On Tuesday the Eighth Circuit Court of Appeals ruled on The Satanic Temple’s appeal in their case to claim religious exemption from the state’s informed consent and mandatory waiting period abortion restrictions. In a unanimous decision the court has overturned the case’s dismissal and transferred the case to the Missouri Supreme Court.
“Ms. Doe’s claims challenging the validity of certain sections of the Informed Consent Law under the Religion Clauses are real and substantial,” wrote Judge Thomas Newton in the ruling’s conclusion.
At issue in the case are the materials the state requires clinics to give women seeking an abortion. By law the materials declare that life begins at conception, which the lawsuit argues is a religious claim which Doe, as a member of TST rejects.
“The concept of saying that human life begins at conception is a religious belief,” said Doe’s Lawyer James MacNaughton in a statement to the St. Louis Dispatch.
The case also challenges Missouri’s 72-hour waiting period on the procedure which they say is a substantial obstacle to a woman’s free exercise. In earlier cases the court has ruled that a 24-hour waiting period doesn’t constitute a substantial obstacle, but hasn’t ruled on 72-hours. This problem is exacerbated by the dearth of clinics that can provide abortions in Missouri, causing many women to drive up to five hours to and from the clinic or spend days paying for a hotel room for a simple outpatient procedure.
Prior to The Doe v. Greitens appeal ruling, on Monday the 8th Circuit Court of Appeals declined to extend a court order that was preventing Planned Parenthood from seeking licensure in Missouri.
This gets slightly confusing so bear with me.
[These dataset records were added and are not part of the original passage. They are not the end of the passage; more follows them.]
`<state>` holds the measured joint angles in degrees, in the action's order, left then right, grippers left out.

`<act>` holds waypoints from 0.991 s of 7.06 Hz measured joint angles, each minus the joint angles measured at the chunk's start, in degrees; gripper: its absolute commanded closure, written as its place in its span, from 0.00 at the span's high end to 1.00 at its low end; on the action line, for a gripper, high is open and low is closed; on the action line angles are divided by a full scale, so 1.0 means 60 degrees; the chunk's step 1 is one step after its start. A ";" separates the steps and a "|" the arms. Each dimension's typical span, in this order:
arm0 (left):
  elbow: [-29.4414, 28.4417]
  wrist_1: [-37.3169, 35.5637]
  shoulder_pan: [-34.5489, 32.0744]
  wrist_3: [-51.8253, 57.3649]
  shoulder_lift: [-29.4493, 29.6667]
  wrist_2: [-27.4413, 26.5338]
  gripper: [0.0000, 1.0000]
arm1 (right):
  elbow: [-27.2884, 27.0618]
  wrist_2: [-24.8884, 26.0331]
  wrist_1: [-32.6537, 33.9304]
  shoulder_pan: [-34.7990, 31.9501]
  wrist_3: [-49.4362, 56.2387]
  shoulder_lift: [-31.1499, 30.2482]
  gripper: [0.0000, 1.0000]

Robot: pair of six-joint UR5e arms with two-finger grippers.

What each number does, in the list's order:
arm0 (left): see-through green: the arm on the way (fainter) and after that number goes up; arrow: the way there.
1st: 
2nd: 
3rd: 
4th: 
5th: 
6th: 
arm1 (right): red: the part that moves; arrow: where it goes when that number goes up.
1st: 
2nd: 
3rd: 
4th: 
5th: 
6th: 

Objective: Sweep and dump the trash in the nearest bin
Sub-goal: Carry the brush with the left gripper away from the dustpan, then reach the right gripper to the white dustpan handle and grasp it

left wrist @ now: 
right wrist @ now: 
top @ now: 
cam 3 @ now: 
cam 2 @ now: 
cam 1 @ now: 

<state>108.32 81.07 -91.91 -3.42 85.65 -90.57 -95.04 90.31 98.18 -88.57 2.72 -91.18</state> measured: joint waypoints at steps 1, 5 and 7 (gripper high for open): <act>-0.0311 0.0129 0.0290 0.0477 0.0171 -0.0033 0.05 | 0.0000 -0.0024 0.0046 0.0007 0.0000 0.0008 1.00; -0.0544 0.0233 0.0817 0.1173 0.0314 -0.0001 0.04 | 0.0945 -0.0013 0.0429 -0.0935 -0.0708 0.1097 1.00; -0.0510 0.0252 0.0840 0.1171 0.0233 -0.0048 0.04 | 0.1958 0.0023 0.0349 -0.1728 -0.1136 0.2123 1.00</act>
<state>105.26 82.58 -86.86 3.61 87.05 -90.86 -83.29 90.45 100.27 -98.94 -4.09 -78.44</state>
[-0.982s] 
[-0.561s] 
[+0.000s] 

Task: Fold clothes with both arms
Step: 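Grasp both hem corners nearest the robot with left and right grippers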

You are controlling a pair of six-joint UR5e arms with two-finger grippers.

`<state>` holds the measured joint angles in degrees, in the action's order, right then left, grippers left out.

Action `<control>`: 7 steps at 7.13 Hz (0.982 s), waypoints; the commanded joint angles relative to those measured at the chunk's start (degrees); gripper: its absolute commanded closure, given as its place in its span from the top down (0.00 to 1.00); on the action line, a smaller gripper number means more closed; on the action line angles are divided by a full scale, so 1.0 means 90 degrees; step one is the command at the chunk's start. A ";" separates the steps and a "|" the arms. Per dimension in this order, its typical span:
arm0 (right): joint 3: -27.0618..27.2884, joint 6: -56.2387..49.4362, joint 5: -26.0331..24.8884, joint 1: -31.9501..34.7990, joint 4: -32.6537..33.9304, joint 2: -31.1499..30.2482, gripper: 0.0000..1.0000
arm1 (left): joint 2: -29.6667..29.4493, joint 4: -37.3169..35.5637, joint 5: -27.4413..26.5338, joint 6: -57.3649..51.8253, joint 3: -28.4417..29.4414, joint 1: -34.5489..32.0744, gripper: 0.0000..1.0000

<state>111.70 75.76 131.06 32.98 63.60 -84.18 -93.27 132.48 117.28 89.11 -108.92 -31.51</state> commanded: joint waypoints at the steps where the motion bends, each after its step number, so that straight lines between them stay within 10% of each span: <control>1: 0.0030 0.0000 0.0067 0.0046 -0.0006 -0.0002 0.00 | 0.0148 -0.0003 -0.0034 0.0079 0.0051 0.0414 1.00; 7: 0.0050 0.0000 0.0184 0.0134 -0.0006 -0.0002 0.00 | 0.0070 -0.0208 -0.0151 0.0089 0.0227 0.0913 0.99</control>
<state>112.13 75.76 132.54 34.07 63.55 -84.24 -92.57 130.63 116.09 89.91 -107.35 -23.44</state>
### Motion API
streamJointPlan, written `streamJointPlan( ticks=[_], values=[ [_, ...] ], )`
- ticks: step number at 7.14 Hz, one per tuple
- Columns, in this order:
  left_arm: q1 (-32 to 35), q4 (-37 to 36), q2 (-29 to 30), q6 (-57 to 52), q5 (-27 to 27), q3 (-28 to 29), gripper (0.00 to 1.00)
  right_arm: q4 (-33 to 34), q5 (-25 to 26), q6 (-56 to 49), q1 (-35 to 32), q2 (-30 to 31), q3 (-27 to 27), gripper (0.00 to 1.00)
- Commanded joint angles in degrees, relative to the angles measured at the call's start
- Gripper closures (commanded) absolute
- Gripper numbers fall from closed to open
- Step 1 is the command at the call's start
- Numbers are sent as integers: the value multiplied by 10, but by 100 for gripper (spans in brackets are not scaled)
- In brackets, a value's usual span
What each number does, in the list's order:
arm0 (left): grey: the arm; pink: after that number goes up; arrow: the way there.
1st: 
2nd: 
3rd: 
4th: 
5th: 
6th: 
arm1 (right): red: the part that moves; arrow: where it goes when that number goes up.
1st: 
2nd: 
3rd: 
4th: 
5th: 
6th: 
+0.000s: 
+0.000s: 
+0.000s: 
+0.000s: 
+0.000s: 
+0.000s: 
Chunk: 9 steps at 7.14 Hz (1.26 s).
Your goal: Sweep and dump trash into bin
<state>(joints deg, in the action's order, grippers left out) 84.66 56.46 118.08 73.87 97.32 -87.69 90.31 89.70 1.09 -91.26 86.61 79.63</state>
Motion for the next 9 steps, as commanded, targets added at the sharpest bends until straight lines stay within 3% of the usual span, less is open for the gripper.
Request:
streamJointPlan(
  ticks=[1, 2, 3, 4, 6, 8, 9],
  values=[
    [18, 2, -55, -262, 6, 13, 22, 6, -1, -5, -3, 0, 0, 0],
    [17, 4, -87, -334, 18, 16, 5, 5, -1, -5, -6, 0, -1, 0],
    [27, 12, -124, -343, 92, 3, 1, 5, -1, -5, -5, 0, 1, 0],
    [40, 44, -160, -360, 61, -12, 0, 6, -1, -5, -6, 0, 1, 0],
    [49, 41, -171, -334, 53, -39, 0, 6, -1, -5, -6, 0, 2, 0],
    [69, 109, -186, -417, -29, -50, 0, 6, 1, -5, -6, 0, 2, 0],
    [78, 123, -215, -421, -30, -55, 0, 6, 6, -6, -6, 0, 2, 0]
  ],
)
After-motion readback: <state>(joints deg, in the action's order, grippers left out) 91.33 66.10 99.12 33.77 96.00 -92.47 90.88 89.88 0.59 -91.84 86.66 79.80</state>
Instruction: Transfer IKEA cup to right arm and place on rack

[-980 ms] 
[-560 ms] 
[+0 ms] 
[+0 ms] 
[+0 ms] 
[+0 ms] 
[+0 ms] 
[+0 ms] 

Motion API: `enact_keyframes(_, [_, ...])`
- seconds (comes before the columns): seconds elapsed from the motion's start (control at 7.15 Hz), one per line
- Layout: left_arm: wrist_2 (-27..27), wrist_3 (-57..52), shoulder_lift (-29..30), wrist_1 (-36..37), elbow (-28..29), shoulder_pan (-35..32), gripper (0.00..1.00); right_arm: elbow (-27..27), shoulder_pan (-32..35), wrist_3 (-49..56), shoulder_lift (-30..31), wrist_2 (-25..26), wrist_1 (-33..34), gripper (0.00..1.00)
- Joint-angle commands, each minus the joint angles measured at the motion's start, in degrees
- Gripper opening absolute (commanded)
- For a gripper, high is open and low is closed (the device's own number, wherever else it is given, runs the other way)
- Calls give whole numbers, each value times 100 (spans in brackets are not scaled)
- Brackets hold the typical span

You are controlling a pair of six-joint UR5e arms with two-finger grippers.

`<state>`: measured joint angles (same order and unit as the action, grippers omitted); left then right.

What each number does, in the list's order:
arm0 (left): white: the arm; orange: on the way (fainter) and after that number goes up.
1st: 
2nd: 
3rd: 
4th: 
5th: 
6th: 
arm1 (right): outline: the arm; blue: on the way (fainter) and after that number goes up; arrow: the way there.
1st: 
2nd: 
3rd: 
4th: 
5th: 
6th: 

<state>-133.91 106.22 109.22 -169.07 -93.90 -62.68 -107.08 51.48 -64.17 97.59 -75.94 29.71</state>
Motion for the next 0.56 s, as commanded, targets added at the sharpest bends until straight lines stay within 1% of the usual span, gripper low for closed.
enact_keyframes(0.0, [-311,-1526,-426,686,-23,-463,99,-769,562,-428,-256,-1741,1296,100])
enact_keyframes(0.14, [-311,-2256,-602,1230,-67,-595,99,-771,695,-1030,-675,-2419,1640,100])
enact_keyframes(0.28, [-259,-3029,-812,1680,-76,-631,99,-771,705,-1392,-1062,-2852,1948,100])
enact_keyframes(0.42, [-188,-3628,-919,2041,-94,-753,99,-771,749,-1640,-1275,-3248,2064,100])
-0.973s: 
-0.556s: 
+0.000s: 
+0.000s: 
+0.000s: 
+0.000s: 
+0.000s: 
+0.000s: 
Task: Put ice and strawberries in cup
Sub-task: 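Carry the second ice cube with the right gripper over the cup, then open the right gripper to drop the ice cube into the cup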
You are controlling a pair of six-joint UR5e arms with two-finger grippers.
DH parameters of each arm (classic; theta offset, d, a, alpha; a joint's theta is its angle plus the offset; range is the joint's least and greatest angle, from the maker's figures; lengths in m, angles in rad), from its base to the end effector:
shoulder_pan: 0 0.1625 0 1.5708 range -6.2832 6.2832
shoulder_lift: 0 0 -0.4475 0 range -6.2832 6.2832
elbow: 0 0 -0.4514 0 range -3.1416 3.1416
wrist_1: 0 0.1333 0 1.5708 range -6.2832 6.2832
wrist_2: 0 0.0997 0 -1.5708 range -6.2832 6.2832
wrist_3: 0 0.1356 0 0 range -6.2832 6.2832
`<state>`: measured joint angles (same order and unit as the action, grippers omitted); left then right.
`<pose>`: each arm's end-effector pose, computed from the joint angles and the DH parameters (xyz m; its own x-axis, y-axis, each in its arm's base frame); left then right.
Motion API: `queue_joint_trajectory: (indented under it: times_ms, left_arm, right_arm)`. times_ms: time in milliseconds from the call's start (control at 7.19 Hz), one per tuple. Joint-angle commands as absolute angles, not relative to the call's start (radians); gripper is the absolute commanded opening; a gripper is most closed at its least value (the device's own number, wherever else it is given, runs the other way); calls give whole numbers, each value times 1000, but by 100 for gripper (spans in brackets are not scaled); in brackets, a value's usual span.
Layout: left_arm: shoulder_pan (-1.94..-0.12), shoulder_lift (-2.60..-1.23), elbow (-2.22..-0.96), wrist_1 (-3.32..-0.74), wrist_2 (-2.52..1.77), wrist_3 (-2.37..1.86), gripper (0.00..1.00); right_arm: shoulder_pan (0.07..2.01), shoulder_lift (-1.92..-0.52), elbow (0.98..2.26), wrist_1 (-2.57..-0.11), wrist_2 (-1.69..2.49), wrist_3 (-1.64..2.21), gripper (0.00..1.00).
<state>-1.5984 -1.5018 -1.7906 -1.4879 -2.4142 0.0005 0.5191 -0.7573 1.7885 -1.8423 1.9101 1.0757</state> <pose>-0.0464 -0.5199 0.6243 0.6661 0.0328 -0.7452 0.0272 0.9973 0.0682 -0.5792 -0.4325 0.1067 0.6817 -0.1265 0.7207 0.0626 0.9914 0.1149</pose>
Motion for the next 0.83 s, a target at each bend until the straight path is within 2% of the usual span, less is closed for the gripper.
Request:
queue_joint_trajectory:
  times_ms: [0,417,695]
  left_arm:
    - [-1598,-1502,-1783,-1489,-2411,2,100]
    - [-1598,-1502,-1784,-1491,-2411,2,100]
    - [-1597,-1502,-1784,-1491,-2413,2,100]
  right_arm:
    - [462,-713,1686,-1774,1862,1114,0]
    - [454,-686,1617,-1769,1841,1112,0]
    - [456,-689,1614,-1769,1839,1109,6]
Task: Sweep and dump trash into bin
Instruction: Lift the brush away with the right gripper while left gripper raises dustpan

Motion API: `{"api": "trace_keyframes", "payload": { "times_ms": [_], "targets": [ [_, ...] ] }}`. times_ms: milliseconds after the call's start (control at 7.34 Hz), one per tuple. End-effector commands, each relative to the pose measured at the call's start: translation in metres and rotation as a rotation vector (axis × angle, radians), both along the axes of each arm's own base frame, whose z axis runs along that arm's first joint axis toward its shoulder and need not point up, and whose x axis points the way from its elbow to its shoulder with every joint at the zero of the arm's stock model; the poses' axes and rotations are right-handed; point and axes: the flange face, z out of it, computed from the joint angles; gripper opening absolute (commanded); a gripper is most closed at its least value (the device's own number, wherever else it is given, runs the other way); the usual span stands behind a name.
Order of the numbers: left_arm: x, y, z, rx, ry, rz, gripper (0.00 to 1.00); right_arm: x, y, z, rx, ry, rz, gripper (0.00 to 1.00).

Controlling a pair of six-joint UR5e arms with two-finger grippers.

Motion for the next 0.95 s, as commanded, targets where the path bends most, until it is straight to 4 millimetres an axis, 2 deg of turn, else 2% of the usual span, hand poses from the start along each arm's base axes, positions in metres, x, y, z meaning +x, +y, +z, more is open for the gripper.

In April a U.S. District judge issued an order barring Missouri from enforcing state regulations that would require Planned Parenthood staff to have admitting privileges at nearby hospitals, as well as implementing several (seemingly punitive) facility standards. Then, in September, another judge placed a stay on that order basically blocking the blocking of the law. Allowing the stay to expire means the order goes back into effect, blocking the laws which means a Planned Parenthood in Kansas City can open. (Whew).